O Tribunal da Relação de Lisboa declarou prescritos os crimes através de acórdão.

Crimes de Vale e Azevedo no Benfica prescritos. Já não há julgamento
Notícias ao Minuto

15:14 - 22/01/19 por Notícias Ao Minuto 

País Acórdão

João Vale e Azevedo ia responder judicialmente pelos crimes de que estava acusado, nomeadamente pelo desvio de verbas dos direitos televisivos do Benfica, alegadamente cometidos nos anos de 1998 e 1999 quando era presidente do clube da Luz. O julgamento estava agendado para o dia 7 de março, mas fica agora sem efeito, já que o Tribunal da Relação de Lisboa declarou prescritos os referidos crimes. 

De acordo com o Diário de Notícias, que avançou a informação em primeira mão, os juízes desembargadores consideram que a prescrição ocorreu em 2018, quando já passavam 20 anos dos factos em causa.

Mas o antigo presidente do Benfica, que está de novo a viver em Londres, tem ainda uma condenação a dez anos de prisão pendente e um outro julgamento por burlas agendado para março. 

Recorde-se que Vale e Azevedo estava acusado dos crimes de peculato e de falsificação de documentos, sendo que alegadamente teria desviado 1,2 milhões de direitos televisivos do Benfica, com os factos a terem ocorrido há 19 e 20 anos.

Refere o acórdão do Tribunal da Relação, a que o Notícias ao Minuto teve acesso, que o arguido requereu a declaração de prescrição dos factos relativamente aos quais foi acusado.
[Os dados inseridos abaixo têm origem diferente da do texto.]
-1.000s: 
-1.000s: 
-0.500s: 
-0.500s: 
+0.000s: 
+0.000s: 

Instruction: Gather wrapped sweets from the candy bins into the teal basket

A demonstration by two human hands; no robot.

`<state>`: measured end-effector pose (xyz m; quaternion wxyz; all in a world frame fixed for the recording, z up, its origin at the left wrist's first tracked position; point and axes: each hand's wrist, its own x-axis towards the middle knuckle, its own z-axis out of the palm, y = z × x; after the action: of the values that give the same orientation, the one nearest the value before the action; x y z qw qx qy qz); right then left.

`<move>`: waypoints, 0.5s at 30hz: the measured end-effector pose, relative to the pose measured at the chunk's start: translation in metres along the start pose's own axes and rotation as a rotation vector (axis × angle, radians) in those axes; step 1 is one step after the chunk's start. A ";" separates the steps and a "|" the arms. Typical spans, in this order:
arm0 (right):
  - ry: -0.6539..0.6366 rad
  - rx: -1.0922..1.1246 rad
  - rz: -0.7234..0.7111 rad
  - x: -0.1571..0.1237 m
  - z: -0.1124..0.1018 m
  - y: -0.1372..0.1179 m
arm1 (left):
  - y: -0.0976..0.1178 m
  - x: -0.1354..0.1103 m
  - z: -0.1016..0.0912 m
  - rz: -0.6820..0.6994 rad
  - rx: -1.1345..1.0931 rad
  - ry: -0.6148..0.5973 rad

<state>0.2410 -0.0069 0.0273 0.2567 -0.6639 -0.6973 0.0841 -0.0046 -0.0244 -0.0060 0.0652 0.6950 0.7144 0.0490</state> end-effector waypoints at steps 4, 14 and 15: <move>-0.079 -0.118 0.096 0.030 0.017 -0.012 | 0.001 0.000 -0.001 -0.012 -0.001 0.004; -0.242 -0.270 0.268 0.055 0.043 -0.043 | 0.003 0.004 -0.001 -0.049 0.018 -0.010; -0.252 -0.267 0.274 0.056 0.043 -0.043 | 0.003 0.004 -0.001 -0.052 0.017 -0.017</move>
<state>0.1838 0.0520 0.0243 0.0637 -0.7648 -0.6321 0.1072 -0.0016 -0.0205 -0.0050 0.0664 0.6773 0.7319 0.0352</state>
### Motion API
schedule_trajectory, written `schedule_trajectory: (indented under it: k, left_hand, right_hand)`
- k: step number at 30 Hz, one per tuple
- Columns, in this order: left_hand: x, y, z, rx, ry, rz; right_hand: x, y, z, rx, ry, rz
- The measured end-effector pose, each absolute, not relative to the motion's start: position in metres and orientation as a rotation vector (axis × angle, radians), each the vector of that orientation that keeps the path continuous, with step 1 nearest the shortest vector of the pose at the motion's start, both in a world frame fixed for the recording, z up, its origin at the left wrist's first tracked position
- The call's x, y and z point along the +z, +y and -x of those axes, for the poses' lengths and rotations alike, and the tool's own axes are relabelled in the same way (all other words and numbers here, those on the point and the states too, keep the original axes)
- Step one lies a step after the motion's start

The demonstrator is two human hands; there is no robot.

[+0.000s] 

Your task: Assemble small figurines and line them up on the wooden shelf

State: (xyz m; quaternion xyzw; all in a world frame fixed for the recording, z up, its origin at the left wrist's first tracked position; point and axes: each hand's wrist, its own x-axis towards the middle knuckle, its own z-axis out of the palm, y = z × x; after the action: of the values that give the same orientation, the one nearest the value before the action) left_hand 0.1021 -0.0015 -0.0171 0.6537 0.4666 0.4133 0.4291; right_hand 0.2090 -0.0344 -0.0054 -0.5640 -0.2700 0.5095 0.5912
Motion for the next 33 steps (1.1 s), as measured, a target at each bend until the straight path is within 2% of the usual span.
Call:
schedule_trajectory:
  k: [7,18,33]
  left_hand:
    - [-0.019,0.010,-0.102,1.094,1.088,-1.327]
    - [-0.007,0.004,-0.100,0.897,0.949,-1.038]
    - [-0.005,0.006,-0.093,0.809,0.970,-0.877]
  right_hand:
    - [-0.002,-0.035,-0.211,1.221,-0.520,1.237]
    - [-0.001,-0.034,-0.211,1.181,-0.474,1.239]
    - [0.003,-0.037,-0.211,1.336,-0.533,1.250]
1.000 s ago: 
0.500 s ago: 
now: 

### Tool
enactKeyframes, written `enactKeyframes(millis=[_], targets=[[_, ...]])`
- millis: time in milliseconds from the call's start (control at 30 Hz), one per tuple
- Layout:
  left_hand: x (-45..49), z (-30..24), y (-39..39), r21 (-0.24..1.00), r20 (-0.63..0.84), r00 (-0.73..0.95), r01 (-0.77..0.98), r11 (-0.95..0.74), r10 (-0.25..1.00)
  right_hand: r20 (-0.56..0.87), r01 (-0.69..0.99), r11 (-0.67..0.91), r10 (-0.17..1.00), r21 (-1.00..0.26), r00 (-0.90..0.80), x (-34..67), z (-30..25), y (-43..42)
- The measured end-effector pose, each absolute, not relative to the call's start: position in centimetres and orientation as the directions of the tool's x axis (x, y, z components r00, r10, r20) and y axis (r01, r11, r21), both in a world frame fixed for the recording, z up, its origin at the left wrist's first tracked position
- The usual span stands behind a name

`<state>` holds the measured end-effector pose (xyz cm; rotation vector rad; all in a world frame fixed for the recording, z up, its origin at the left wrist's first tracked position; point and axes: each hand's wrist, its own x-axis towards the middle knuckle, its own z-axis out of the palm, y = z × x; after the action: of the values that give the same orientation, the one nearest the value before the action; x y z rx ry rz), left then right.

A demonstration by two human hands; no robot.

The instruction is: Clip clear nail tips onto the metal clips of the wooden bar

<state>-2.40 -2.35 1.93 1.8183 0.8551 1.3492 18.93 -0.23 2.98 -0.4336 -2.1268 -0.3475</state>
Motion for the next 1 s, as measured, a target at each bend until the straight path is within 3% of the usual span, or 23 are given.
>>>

E os juízes do Tribunal da Relação de Lisboa, "após conferência", acordaram "dar provimento ao recurso interposto pelo arguido, revogando o despacho recorrido e declarando a prescrição do procedimento criminal em relação aos factos por que o mesmo foi acusado nestes autos". 

Pode ainda ler-se no referido documento que, "com o devido respeito, não se pode exigir que um processo justo e equitativo dependa da renúncia pelo arguido a direitos que a lei lhe reconhece, quando foi necessária mais de uma dúzia de anos para deduzir acusação contra ele por factos ocorridos num período e contexto (presidência do SLB) que justificaram a sua submissão a vários julgamentos crime e a uma condenação a 11 anos e 6 meses de prisão, para cujo cumprimento foi entregue a Portugal pelo Reino Unido em 2012, só vindo a surgir a acusação destes autos em 2013".